February 5, 1862 – First Lady Mary Todd Lincoln held a grand ball for 500 guests at the White House, despite the continuing war.
Mrs. Lincoln’s idea to hold a gala event only for selected invitees disregarded advice from State Department protocol officers, who urged her to either hold small private affairs or open the White House to the public. All guests were required to present a ticket to gain admittance, and several took offense at not being invited. Attendees included members of the cabinet, military (including General-in-Chief George B. McClellan), diplomatic corps, Congress, Supreme Court, and prominent social circles, along with their spouses.

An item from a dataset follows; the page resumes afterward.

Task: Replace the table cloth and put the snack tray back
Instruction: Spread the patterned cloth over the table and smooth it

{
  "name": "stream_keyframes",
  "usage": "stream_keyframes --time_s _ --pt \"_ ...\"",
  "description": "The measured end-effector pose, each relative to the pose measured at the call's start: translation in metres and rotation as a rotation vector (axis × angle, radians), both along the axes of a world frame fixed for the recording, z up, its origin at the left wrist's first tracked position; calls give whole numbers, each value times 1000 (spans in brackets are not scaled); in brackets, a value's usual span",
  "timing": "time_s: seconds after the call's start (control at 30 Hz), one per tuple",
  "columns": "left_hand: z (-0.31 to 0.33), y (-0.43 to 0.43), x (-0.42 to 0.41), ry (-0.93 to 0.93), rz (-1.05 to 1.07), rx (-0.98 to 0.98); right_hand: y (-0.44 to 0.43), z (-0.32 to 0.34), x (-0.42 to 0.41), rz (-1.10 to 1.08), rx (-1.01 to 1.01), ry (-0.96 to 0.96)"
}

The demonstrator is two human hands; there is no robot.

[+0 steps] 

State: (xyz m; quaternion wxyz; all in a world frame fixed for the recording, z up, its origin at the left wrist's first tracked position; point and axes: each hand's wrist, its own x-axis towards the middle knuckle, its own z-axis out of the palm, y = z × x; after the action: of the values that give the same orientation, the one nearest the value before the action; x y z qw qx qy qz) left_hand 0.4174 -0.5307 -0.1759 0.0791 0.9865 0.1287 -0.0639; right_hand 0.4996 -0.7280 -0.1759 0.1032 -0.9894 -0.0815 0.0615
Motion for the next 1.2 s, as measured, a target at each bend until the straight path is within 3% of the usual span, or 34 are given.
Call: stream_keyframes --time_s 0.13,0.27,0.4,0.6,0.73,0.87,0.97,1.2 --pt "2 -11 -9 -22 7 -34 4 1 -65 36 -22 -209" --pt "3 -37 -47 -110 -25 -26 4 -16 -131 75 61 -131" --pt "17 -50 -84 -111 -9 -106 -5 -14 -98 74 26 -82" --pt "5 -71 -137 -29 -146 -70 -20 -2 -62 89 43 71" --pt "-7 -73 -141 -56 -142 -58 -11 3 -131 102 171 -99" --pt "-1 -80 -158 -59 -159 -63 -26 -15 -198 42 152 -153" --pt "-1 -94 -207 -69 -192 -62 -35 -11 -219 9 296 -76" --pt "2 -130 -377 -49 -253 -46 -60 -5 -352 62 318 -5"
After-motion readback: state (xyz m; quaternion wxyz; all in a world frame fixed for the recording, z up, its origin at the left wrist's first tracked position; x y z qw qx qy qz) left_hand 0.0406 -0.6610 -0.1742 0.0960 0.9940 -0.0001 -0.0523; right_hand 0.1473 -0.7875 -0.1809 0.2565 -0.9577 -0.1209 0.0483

Senator Benjamin F. Wade of Ohio, insulted by the ticket of invitation advertising a “dancing party,” sent a message: “Are the President and Mrs. Lincoln aware there is a Civil War? If they are not, Mr. and Mrs. Wade are, and for that reason decline to participate in feasting and dancing.” The first lady relented and removed dancing from the program.
Guests began arriving in carriages at 9 p.m. They were allowed into the Green, Red, and Blue parlors, and the Lincolns received them in the East Room, with the president wearing a black swallowtail coat. Mrs. Lincoln showed off the newly refurbished White House residence, with the U.S. Marine Corps Band playing a new song, “The Mary Lincoln Polka.” Both President and Mrs. Lincoln periodically disappeared upstairs to check on their son Willie, who lay seriously ill with typhoid and was being tended by doctors.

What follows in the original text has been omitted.